**Task prompt**
Lines below starting with the line with "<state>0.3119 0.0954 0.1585" and going on through the line with "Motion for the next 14" must be output exactly; the rest of the records must be left out.

=== Section Start ===

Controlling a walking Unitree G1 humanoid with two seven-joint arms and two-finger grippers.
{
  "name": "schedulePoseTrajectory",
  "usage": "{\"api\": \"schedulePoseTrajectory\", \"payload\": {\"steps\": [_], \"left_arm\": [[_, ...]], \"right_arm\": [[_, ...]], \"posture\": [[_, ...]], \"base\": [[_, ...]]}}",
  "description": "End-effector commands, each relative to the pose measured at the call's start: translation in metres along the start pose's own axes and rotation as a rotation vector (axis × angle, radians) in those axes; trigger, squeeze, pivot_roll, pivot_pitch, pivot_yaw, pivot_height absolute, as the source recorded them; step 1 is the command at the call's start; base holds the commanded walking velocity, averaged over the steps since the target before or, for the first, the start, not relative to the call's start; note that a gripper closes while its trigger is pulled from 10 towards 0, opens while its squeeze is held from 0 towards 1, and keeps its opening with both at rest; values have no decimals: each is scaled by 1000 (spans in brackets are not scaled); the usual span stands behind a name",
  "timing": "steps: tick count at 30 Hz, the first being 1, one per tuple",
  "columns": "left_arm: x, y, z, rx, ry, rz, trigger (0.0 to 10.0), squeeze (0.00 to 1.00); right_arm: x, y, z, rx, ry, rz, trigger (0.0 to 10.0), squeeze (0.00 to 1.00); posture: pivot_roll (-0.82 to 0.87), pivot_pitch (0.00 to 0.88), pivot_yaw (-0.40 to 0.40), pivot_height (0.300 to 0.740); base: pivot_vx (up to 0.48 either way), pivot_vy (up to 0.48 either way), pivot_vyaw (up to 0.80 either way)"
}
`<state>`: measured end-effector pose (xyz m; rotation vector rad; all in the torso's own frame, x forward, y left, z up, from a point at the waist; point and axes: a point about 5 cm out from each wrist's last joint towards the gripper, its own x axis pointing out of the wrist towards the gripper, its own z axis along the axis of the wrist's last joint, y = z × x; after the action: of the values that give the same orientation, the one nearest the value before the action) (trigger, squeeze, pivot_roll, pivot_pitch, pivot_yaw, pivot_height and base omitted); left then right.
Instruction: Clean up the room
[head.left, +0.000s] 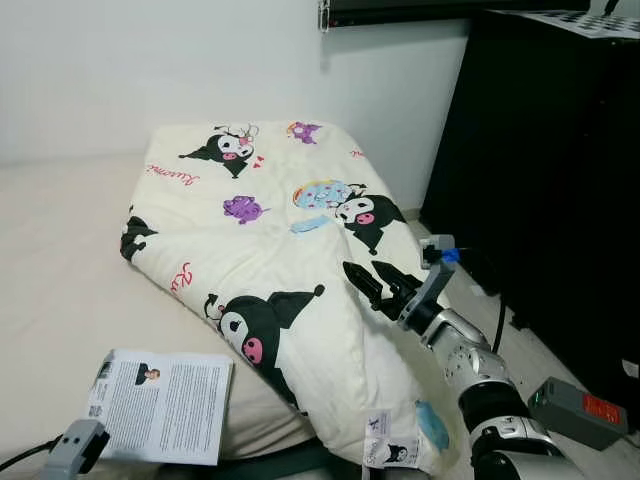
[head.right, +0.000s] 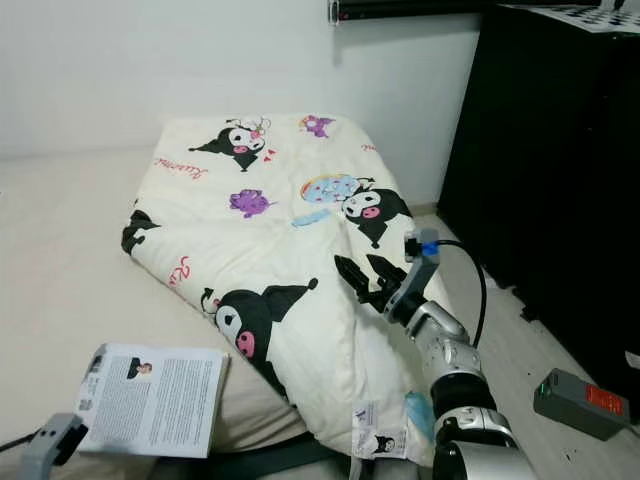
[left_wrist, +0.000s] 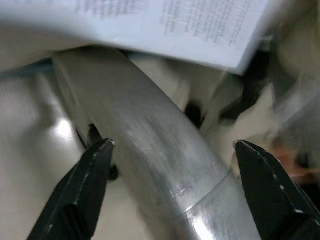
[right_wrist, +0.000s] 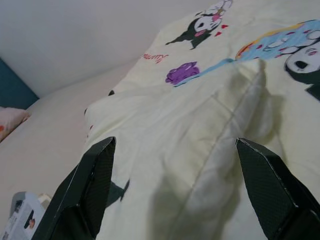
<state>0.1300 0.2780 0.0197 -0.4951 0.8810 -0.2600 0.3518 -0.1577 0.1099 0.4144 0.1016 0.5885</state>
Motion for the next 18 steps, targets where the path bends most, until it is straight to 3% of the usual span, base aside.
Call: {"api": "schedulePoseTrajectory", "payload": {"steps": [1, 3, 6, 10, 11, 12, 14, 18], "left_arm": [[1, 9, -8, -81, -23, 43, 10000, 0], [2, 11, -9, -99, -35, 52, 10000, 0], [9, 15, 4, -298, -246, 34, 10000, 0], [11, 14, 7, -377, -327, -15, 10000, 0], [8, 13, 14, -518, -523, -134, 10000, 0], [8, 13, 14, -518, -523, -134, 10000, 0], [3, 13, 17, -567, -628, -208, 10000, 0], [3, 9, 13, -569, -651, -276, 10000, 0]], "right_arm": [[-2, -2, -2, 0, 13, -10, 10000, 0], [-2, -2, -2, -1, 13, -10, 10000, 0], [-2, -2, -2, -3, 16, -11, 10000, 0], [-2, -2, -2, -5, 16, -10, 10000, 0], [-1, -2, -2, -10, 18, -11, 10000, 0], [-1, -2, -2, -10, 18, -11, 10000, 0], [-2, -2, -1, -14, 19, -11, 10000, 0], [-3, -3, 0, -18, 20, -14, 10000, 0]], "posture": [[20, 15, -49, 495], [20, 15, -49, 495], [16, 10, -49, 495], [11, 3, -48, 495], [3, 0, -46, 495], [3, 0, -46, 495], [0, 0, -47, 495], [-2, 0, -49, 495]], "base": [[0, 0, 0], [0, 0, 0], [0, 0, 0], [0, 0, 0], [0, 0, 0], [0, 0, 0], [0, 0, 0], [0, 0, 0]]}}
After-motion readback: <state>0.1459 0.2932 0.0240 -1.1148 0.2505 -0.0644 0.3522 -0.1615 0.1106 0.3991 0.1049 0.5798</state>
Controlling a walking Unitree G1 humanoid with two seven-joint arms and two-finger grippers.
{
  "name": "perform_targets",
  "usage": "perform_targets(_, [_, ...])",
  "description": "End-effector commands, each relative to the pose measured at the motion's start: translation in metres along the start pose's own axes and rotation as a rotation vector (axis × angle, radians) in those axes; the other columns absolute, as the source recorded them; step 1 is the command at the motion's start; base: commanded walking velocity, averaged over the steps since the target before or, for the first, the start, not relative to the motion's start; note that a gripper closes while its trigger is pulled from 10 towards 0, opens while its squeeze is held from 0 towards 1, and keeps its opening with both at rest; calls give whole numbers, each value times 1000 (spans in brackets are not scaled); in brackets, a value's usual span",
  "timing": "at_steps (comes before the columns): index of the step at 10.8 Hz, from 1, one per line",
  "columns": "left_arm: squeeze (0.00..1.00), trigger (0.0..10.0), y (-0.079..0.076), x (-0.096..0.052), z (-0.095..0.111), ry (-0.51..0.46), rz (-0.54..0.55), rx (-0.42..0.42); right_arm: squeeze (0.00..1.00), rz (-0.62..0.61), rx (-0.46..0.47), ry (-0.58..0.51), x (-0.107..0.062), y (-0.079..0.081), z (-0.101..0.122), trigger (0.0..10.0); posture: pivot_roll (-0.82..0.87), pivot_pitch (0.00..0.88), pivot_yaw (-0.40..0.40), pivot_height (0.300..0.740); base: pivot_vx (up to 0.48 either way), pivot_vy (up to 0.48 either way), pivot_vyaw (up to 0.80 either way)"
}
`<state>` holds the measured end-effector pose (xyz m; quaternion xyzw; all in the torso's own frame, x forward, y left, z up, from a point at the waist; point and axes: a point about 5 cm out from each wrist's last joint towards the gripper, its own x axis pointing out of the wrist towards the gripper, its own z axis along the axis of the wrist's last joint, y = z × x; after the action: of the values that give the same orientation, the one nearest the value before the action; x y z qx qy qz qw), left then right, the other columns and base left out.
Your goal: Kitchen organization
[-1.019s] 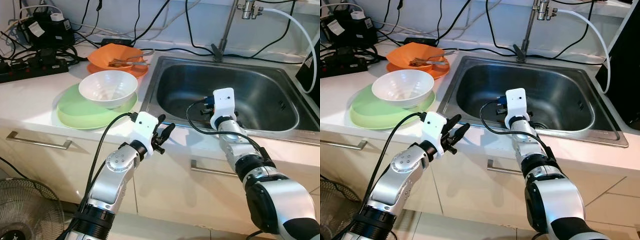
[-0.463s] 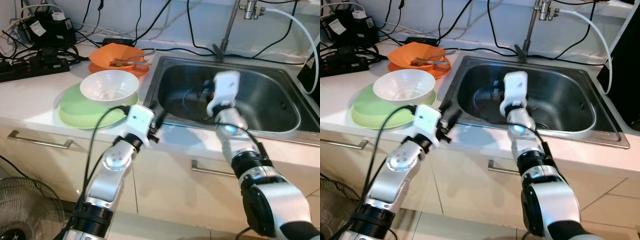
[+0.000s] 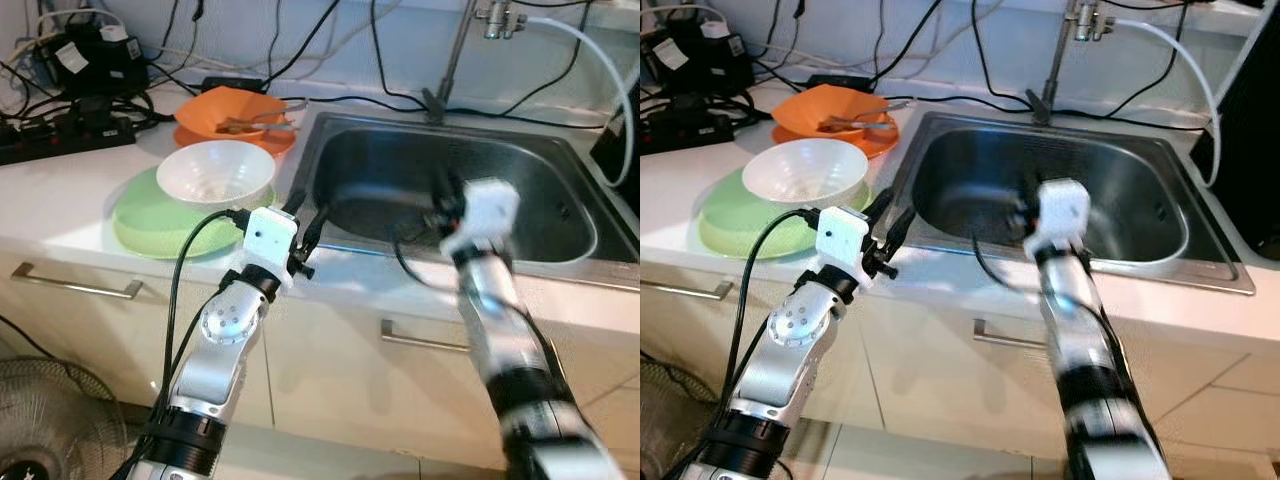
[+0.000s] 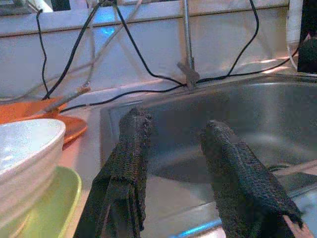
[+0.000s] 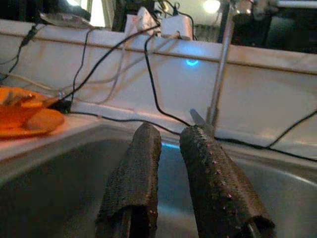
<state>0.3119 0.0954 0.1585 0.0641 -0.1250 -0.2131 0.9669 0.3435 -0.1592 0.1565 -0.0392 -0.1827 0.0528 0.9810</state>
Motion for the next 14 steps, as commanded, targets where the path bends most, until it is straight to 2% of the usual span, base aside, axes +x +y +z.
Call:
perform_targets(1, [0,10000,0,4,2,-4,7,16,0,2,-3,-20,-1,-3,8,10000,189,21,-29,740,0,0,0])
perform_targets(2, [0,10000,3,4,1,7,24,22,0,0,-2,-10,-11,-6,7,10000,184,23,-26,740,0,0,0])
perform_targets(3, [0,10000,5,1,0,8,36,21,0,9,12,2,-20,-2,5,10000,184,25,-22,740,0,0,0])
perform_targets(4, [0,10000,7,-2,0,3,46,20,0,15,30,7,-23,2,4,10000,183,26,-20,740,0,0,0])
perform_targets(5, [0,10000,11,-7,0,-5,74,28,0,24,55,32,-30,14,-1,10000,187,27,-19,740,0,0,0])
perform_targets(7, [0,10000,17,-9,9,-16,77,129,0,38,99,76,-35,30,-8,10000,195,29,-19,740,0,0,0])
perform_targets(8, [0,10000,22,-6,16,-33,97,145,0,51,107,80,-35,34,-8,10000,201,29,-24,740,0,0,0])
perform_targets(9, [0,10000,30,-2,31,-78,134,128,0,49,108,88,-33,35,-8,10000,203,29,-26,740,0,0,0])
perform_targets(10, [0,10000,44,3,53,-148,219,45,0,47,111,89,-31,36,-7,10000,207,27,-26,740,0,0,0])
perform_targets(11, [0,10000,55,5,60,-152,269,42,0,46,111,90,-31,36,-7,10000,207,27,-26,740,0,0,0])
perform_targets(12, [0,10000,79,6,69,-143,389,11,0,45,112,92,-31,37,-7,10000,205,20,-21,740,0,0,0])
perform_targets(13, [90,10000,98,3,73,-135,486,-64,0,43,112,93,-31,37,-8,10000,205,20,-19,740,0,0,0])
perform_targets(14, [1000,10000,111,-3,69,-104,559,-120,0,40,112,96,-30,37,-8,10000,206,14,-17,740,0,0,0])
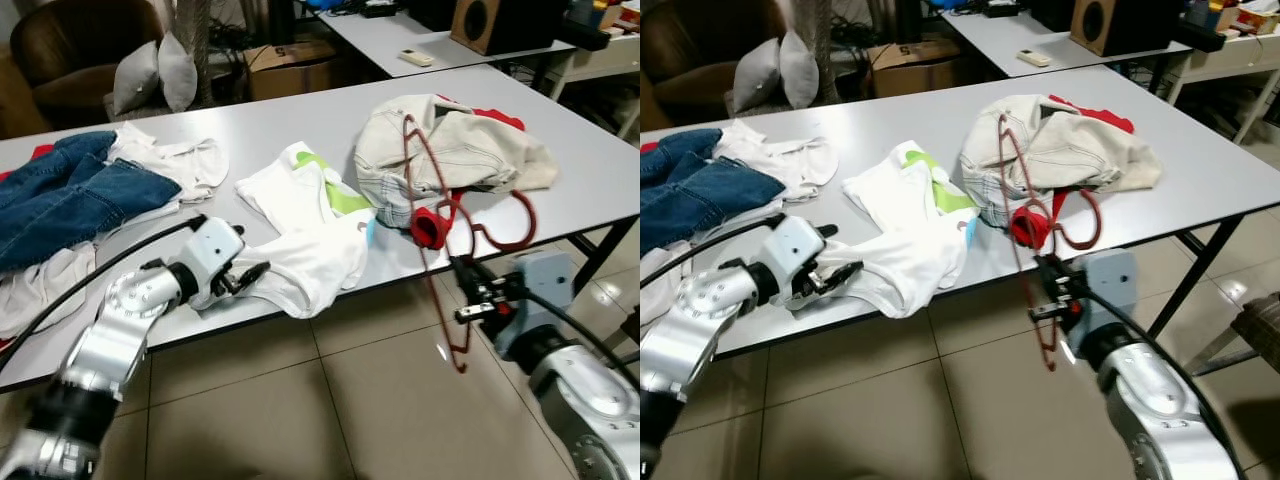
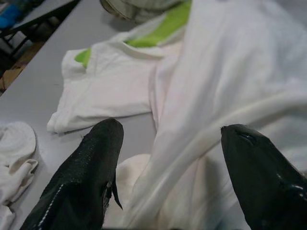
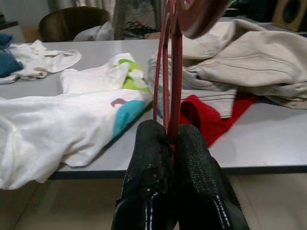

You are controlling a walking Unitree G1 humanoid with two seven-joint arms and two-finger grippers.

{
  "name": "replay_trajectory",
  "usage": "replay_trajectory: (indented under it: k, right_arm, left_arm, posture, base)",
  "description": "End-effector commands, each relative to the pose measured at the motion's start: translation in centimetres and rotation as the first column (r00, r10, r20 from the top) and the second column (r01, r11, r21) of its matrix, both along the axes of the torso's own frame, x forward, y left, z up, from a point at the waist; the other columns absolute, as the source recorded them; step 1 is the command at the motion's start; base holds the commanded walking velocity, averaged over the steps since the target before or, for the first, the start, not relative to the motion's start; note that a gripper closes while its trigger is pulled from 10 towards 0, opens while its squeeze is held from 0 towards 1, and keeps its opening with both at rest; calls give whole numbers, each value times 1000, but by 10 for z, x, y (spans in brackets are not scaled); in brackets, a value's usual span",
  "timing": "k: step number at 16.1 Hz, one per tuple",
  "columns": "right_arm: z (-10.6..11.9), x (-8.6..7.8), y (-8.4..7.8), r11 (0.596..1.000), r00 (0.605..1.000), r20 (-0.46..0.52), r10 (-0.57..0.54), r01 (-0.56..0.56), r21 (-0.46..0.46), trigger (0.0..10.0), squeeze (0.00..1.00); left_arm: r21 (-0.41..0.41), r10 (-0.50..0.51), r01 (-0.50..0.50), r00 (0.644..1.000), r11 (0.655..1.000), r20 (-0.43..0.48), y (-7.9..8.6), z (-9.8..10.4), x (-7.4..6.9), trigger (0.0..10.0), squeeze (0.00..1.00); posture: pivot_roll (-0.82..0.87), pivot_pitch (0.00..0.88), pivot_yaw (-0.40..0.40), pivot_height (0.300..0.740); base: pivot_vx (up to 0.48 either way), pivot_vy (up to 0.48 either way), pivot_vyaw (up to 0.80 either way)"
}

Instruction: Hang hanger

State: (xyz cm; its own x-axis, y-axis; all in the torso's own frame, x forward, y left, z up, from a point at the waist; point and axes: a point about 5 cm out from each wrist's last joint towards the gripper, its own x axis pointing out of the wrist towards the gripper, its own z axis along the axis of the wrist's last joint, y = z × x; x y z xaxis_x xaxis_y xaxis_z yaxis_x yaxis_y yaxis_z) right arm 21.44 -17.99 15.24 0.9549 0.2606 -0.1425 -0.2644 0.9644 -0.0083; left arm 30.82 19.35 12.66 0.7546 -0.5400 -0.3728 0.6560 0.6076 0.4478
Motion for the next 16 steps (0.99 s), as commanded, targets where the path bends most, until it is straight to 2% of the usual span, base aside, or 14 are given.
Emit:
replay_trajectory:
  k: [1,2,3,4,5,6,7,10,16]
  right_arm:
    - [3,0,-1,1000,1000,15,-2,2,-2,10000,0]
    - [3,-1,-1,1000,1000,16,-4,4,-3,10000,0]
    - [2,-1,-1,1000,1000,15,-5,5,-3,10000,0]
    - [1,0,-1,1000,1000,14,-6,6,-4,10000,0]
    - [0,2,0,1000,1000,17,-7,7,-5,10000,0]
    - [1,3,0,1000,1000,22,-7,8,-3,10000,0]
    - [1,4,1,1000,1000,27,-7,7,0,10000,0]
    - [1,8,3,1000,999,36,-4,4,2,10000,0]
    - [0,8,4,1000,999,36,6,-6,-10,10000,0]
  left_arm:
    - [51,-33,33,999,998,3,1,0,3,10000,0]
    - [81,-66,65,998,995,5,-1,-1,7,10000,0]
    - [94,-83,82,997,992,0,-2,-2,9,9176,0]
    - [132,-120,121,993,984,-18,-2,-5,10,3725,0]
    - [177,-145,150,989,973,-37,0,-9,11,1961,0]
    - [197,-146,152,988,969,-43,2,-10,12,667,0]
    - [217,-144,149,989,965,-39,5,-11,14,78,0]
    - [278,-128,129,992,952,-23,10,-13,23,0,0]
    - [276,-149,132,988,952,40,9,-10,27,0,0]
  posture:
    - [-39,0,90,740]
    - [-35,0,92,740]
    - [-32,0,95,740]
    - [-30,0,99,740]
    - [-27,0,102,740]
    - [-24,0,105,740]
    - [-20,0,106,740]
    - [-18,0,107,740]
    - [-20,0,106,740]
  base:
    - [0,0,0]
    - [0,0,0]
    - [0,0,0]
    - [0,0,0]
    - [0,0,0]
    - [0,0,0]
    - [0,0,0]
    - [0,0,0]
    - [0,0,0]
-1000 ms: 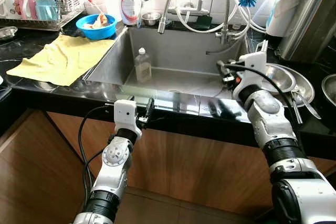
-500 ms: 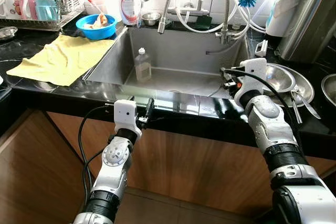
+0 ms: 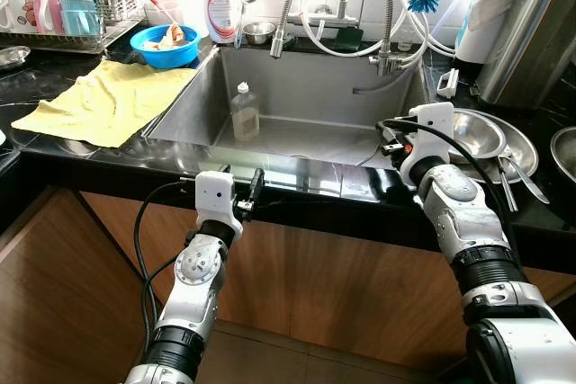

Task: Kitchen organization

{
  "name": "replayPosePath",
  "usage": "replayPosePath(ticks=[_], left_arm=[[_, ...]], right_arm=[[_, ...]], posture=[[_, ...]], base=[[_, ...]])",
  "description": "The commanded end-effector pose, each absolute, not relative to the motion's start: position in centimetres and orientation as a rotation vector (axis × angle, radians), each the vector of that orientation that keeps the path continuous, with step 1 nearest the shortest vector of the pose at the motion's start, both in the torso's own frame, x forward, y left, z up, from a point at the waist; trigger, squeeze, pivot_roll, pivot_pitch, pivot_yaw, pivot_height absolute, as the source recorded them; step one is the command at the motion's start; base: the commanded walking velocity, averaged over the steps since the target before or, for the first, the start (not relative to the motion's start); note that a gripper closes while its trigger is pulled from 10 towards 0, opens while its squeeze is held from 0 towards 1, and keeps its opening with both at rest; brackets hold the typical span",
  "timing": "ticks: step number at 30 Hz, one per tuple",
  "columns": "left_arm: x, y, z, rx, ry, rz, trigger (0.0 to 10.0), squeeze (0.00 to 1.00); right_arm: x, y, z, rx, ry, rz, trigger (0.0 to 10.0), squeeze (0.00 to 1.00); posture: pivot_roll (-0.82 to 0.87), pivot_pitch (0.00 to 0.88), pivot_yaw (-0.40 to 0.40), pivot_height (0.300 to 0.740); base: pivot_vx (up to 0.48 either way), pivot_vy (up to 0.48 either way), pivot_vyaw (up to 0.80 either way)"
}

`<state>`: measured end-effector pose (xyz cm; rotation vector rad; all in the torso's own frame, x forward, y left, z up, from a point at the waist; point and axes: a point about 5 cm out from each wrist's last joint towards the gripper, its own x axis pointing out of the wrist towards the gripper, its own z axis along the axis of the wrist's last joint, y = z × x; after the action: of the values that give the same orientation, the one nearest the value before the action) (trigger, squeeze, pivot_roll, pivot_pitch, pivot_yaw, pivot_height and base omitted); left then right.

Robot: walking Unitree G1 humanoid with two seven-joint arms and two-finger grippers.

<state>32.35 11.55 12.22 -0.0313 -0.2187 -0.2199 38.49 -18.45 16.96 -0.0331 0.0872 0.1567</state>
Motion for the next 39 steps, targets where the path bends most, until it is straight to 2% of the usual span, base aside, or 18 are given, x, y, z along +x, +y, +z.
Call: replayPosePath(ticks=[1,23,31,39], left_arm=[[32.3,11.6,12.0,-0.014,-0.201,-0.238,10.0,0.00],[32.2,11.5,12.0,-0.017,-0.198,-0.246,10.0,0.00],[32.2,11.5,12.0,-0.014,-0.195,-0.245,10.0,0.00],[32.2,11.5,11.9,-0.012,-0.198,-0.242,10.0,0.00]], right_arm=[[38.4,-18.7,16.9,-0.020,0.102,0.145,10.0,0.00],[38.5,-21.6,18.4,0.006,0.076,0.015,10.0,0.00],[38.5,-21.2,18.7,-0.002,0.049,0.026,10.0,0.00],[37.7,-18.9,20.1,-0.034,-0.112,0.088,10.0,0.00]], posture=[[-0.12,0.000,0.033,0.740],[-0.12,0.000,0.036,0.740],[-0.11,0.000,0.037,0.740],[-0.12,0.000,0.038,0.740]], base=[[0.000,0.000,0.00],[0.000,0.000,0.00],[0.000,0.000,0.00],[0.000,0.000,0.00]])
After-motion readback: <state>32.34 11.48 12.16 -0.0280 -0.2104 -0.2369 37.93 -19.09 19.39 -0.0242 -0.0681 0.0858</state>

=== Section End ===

**Answer section**
<state>0.3119 0.0954 0.1585 0.0641 -0.1250 -0.2131 0.9669 0.3435 -0.1592 0.1565 -0.0392 -0.1827 0.0528 0.9810</state>
Motion for the next 14 steps, as commanded, targets where the path bends most, until it is straight to 2% of the usual span, base aside, axes +x +y +z.

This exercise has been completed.